EXERCISE PROMPT ::
Find every line in the records below that contains the word "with", and copy each such line.

DATA SUPPLIED ::

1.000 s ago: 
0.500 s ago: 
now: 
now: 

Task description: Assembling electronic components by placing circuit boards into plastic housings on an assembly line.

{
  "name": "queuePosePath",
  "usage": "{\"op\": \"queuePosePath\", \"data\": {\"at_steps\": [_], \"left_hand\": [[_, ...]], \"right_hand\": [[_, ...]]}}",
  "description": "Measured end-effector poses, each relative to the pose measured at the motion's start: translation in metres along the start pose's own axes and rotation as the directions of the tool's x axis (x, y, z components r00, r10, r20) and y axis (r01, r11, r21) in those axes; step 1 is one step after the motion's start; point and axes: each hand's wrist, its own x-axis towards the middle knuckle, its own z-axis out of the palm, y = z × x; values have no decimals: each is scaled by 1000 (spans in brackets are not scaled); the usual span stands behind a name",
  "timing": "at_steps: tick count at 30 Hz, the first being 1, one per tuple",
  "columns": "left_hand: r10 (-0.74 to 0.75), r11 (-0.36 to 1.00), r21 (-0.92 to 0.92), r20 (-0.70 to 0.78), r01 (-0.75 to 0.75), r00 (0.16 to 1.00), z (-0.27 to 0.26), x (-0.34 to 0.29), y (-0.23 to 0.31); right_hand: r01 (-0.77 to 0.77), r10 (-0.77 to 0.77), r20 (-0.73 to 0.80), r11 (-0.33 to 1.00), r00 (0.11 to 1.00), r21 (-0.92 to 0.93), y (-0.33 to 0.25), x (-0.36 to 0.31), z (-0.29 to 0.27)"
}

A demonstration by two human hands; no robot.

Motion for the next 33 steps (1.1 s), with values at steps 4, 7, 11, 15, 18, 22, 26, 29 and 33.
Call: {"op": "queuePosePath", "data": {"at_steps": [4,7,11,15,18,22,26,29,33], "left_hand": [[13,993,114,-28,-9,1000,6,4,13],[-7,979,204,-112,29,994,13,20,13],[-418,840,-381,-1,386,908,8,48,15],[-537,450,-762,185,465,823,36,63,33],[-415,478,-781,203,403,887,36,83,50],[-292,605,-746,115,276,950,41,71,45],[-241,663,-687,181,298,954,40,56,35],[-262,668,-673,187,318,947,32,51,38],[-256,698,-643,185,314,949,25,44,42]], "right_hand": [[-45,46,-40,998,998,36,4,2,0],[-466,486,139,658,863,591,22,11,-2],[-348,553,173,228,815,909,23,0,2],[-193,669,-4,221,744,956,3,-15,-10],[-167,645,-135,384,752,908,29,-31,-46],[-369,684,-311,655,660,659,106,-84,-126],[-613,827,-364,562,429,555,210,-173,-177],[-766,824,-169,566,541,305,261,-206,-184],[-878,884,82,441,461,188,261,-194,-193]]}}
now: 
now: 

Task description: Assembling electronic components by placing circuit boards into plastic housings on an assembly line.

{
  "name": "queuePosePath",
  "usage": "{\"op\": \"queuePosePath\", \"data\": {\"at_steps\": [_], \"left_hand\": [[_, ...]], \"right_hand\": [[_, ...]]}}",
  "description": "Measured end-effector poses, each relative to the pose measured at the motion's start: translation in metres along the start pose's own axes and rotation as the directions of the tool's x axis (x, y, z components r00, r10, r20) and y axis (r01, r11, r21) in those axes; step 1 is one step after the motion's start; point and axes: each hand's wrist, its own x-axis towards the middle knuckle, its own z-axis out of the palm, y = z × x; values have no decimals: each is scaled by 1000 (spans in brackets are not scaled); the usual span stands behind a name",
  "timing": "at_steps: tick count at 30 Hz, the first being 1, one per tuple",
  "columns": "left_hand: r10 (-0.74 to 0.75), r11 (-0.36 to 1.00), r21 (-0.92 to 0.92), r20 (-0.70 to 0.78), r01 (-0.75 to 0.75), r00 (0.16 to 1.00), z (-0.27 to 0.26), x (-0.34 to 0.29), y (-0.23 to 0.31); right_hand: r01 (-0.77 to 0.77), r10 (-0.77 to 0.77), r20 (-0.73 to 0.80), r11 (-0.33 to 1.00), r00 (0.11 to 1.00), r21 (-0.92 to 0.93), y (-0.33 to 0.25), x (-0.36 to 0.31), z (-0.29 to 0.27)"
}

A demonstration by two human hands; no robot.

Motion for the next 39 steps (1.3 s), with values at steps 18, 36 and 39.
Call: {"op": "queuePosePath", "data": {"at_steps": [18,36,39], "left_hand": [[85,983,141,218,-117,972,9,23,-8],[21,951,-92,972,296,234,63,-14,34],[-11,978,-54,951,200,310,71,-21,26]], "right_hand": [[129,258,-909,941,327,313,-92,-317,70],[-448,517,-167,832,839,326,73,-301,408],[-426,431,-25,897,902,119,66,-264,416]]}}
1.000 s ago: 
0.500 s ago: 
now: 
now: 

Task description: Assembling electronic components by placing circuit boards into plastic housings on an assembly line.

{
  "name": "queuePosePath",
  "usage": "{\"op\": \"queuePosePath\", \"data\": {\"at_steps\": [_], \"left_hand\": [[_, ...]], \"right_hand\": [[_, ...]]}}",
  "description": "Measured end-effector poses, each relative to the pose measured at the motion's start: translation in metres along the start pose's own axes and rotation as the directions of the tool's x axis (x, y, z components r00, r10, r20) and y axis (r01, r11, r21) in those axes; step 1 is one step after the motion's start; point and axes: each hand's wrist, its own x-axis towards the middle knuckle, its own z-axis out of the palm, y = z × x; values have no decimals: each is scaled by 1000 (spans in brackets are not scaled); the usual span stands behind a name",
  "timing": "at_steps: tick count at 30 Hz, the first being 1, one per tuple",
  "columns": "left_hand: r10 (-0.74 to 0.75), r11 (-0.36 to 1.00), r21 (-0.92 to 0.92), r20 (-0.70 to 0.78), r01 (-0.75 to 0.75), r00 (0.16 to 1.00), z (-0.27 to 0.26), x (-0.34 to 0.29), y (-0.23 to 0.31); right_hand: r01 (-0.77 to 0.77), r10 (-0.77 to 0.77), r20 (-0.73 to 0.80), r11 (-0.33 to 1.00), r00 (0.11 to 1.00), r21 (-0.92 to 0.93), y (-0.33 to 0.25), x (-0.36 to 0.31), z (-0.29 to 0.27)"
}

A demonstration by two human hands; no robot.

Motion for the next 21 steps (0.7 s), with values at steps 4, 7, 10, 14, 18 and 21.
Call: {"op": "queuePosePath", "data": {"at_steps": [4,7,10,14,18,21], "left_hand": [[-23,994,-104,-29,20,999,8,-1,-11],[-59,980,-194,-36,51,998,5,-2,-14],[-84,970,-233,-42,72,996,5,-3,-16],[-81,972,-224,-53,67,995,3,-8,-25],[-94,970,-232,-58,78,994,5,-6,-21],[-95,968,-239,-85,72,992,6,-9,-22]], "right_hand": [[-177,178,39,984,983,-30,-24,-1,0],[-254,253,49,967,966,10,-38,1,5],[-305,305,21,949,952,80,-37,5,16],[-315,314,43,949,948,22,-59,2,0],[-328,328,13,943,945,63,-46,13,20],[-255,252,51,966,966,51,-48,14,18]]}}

RESULT FOR THIS TASK ::
Motion for the next 33 steps (1.1 s), with values at steps 4, 7, 11, 15, 18, 22, 26, 29 and 33.
Motion for the next 39 steps (1.3 s), with values at steps 18, 36 and 39.
Motion for the next 21 steps (0.7 s), with values at steps 4, 7, 10, 14, 18 and 21.

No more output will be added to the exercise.